Tuesday, March 15, 2016 5:19:58 PM

Post# of 82575
Form 8-K requires pro forma financial information under Article 11 or Rule 8-05 of Regulation S-X for
significant business combinations
(including the acquisition of an equity method investment) and
dispositions that are required to be described by Item 2.01 of Form 8-K. The Form 8-K is due within four
business days of completion of the transaction
.
If a registrant is unable to provide the required pro forma financial information for an acquisition when
the Form 8-K is filed (e.g., because audited financial statements of the acquired business are not
available), an automatic extension of 71 calendar days is available (Form 8-K Item 9.01(4)). As noted in
Section 2.2.1, the SEC staff has said that Article 11 pro forma financial information should accompany
the audited financial statements of an acquired business because an acquiree’s standalone financial
statements without the associated pro forma information may be misleading.
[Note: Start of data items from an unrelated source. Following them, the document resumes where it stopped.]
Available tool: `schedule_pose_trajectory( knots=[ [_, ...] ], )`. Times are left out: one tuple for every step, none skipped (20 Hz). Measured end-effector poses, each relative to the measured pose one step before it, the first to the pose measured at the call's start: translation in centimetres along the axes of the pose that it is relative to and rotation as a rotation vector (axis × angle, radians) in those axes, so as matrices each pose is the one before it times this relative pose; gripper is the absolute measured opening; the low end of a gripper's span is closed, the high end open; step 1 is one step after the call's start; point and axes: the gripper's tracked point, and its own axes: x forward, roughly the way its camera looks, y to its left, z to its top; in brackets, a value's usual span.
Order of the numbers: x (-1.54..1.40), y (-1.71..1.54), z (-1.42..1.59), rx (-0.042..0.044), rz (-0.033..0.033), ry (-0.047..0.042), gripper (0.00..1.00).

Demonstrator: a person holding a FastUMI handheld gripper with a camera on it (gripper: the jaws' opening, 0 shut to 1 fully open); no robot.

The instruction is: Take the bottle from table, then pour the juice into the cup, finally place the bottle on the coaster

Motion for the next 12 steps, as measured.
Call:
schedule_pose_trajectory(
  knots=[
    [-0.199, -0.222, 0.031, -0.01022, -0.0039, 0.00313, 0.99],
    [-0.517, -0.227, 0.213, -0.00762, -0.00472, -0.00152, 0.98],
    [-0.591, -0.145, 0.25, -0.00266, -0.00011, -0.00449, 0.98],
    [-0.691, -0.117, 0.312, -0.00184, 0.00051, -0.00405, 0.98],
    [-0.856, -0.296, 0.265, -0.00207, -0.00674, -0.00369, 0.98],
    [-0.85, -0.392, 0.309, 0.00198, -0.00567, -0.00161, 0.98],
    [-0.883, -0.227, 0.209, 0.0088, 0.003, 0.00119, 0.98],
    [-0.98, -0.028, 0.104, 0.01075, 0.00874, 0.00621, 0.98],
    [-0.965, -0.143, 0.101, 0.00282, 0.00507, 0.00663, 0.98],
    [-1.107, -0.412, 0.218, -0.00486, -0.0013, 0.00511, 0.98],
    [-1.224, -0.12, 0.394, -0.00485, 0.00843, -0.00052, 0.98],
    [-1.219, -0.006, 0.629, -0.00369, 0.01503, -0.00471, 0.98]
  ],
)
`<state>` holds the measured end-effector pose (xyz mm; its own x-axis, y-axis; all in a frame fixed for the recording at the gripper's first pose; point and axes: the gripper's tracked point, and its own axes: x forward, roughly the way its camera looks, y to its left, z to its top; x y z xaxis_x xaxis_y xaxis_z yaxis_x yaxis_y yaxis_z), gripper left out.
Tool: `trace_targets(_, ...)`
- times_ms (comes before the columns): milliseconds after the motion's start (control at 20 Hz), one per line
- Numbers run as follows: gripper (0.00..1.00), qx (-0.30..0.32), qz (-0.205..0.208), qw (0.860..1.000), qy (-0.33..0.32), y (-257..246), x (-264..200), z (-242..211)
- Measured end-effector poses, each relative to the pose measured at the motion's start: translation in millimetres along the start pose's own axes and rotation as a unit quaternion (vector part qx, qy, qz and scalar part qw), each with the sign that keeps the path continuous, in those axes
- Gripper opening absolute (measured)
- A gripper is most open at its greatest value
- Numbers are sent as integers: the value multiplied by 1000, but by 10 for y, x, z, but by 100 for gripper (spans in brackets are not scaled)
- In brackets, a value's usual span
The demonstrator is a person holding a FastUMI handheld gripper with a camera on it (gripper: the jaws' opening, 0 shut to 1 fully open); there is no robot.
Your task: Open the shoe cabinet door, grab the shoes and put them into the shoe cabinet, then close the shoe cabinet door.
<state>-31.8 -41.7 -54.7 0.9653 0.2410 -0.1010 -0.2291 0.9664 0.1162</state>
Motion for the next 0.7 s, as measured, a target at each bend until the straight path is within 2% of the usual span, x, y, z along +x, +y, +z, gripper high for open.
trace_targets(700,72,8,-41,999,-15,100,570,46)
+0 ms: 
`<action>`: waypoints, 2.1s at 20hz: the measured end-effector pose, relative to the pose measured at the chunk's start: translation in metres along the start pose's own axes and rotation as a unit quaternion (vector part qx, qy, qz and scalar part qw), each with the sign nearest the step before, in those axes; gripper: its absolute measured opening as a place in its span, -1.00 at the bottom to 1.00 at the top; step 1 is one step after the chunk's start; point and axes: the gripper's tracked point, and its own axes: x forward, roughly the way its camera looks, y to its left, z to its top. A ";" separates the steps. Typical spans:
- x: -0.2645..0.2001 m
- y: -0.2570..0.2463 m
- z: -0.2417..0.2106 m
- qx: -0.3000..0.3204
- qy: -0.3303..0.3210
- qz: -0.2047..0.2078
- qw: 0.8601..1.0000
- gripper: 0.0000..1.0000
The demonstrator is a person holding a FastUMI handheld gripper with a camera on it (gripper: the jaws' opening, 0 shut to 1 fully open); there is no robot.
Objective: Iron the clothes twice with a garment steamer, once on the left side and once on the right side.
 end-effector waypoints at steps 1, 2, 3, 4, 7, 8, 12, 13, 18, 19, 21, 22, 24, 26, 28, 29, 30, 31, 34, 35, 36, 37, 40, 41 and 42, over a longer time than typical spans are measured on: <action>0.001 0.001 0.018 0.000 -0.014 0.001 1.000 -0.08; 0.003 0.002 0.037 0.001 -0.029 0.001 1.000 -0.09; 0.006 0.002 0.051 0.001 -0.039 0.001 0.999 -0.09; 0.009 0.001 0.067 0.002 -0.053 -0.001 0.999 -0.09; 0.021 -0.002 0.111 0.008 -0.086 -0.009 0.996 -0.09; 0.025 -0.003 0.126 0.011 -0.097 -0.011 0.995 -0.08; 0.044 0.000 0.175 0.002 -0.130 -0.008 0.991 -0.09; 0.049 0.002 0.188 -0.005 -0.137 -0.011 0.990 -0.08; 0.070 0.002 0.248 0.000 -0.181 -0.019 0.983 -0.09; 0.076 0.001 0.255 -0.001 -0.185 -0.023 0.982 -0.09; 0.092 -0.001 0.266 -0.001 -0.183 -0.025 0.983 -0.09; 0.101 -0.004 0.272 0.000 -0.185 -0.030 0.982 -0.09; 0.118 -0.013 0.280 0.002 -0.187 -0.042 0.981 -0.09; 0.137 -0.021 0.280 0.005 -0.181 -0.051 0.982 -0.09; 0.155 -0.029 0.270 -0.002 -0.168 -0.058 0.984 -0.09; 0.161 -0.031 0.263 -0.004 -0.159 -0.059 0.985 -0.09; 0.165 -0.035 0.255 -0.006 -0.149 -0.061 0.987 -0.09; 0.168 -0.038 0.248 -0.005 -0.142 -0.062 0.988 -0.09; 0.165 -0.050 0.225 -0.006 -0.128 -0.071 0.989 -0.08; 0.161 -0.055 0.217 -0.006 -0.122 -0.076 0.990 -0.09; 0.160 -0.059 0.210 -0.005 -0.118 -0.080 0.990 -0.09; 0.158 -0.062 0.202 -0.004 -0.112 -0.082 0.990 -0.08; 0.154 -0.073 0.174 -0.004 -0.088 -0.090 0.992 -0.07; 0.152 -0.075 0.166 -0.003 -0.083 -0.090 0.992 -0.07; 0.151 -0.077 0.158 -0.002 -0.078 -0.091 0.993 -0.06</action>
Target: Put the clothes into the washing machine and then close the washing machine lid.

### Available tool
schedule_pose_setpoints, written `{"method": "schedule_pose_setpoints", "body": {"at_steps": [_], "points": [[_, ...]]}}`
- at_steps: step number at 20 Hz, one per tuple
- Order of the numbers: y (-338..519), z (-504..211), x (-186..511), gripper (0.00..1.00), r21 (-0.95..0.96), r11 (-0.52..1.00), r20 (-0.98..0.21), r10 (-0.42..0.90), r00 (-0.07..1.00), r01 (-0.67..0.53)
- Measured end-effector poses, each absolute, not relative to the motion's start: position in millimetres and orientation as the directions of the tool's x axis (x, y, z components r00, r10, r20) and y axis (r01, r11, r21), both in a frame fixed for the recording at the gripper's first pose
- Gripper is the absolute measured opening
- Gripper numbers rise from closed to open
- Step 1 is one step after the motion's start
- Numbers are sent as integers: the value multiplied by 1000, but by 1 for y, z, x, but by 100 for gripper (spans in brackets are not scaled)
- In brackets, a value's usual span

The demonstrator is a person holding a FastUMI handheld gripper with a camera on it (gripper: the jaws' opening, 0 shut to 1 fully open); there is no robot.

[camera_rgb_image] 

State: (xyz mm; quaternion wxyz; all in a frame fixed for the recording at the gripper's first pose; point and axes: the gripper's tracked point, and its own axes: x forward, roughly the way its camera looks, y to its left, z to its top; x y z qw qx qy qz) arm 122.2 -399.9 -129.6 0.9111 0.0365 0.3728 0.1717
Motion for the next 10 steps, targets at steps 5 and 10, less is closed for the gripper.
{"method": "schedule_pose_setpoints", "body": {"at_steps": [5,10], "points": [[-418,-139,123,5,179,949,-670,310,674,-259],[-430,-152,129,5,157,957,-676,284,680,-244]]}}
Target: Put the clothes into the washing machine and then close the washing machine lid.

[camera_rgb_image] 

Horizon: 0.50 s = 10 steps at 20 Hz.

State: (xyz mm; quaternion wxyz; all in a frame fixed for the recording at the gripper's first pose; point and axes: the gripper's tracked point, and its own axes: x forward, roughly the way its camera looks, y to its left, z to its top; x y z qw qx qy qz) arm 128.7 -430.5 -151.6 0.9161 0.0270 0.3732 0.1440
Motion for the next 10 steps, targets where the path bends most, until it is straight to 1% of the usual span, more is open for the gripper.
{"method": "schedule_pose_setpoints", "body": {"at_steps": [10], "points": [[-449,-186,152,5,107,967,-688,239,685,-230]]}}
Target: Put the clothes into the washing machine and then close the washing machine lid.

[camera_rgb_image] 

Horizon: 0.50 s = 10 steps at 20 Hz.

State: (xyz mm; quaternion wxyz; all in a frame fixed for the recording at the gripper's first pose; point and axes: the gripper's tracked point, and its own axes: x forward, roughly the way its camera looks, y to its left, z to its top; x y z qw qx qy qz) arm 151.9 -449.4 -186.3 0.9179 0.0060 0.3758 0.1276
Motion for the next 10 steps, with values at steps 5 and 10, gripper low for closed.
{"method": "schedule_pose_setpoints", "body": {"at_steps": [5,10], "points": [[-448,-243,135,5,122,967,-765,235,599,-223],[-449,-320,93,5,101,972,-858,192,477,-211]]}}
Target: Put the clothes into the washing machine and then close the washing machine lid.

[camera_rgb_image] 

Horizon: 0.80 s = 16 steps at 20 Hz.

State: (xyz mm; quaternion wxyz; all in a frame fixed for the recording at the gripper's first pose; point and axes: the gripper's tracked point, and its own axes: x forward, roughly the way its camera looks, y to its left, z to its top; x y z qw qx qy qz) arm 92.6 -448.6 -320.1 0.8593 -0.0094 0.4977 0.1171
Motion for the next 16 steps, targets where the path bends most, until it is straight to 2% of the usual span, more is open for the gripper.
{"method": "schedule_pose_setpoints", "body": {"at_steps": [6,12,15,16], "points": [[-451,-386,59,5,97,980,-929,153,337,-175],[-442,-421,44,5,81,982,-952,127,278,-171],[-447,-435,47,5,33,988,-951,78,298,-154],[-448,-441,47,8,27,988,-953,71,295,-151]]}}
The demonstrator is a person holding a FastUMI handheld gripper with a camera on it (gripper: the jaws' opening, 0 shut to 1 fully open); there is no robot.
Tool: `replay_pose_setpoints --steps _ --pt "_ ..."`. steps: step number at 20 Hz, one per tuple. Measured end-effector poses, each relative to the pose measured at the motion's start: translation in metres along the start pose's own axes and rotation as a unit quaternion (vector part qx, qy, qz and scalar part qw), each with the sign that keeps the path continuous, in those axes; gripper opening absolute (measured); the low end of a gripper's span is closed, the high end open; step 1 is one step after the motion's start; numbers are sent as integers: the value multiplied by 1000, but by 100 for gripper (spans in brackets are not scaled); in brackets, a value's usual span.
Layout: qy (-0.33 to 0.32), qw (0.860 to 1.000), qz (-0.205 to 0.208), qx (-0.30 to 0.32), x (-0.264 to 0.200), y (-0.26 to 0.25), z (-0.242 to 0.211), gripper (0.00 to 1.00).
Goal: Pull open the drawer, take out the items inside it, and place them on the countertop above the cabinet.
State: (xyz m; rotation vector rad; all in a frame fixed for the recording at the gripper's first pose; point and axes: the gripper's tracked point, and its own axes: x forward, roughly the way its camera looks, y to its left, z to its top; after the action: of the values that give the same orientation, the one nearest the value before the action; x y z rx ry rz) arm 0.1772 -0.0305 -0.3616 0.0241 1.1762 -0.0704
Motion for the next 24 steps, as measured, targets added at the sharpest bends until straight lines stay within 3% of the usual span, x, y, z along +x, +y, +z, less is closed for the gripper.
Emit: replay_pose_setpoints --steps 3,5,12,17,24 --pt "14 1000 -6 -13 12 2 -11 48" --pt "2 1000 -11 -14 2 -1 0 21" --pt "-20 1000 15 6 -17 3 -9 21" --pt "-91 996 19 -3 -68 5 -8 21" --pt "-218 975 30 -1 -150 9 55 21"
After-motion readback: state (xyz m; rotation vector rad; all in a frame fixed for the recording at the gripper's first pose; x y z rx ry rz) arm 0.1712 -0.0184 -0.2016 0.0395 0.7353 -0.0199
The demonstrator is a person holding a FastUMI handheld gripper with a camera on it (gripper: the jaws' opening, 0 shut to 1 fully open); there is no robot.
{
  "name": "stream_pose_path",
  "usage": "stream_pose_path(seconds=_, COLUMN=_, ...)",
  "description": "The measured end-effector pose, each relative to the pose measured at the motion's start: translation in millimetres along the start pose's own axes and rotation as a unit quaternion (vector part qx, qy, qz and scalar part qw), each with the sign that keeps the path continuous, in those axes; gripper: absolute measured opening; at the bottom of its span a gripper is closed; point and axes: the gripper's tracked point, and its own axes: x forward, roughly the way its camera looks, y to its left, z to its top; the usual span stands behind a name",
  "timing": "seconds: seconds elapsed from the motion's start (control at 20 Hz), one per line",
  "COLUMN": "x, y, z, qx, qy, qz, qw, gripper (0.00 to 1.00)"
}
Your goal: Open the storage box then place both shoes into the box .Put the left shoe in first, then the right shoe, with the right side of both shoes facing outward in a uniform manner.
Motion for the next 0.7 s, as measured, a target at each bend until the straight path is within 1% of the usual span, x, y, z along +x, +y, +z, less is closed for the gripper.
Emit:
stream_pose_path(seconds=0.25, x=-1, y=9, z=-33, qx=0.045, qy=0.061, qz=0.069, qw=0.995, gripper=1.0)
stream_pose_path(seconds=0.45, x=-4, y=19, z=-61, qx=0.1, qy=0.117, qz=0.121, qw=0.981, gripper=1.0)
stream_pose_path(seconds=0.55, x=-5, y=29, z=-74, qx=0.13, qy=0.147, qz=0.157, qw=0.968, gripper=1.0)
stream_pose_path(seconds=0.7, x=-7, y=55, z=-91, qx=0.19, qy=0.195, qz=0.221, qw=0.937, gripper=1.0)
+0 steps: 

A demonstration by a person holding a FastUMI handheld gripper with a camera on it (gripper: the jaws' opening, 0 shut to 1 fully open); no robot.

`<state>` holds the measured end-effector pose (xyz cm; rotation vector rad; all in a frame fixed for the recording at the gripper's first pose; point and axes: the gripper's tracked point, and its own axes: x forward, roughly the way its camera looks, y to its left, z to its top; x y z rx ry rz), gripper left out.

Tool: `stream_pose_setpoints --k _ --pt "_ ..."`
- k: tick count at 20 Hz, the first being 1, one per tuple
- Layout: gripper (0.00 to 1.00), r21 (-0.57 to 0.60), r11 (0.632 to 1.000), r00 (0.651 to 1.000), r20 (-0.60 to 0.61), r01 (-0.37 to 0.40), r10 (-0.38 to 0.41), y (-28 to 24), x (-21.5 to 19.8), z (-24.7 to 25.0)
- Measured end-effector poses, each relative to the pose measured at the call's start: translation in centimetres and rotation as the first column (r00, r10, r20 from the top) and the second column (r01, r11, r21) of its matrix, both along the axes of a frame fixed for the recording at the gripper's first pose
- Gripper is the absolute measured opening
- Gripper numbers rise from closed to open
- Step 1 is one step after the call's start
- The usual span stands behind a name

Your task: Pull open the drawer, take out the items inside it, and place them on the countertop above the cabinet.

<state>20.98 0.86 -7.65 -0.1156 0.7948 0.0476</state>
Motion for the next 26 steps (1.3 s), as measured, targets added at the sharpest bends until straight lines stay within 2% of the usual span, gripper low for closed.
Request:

The 71-day extension allowed by Item 9.01(4) of Form 8-K does not apply to the requirement to file pro
forma financial information for other transactions such as dispositions. That is, the pro forma financial
information reflecting a significant disposition must be provided within four business days of its completion.
In an exchange transaction, the registrant and another party contribute businesses to a joint venture
(e.g., Newco) in exchange for an equity interest. If pro forma financial information is required for both
the disposition and the acquisition, a registrant may be unable to present a pro forma income statement
depicting the joint venture formation at the time of the initial Form 8-K filing because the financial
statements of the business contributed by the other party are not available.
These financial statements and related pro forma financial statements do not need to be filed until
71 calendar days after the date that the initial report of the transactions on Form 8-K is filed (i.e., four
business days after the transaction is consummated plus 71 calendar days
). Pro forma financial statements
depicting a significant disposition are ordinarily filed within four business days of the disposition. The SEC
staff will not object if the initial Form 8-K reporting the transaction includes a description of the effects of
the disposition and quantifies those effects, if practicable. The complete pro forma information depicting
the effects of the exchange of interests should be filed at the time that the audited financial statements
of the acquired business are filed.

Nothing I state is intended to be a recommendation to buy or sell, opinion only. Readers are solely responsible for how they use the information.